# EXERCISE AIM
How many of the lines below contain the word "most"? Only the number is wanted.

# GIVEN MATERIAL

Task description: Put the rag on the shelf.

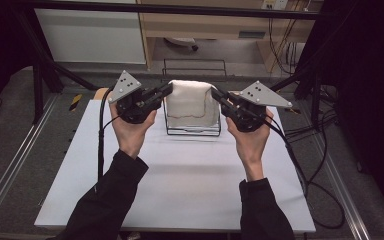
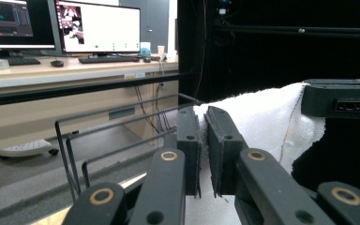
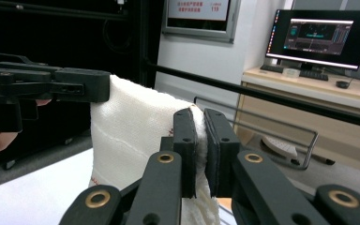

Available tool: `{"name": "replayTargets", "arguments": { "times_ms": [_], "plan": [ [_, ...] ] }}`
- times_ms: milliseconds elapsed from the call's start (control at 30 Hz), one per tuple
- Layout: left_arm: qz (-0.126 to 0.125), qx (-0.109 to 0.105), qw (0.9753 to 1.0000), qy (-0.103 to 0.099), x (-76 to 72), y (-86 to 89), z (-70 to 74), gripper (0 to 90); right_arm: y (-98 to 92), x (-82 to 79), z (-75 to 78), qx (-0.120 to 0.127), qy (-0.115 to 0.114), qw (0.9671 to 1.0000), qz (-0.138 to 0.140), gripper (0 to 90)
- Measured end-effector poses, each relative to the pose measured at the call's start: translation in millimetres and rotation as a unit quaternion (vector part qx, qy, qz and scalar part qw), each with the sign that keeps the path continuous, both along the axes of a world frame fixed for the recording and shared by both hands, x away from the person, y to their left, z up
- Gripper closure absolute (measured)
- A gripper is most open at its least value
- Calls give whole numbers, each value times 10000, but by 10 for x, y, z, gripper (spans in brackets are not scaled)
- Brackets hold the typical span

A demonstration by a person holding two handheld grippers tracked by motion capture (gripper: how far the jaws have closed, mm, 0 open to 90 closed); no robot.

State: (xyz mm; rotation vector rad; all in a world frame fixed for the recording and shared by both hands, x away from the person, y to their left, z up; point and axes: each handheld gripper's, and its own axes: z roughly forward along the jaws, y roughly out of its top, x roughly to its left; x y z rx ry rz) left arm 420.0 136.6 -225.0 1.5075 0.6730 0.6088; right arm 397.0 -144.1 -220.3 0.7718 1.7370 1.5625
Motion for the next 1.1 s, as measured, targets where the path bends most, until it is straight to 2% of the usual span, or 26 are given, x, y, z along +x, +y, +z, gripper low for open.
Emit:
{"name": "replayTargets", "arguments": {
  "times_ms": [700, 1100],
  "plan": [
    [140, -35, 9996, -227, 195, -45, 346, 833, 14, 174, 320, 72, -225, 9996, -137, 844],
    [207, -111, 9992, -320, 301, -46, 481, 833, 44, 287, 488, 116, -321, 9992, -203, 844]
  ]
}}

# YOUR SOLUTION
2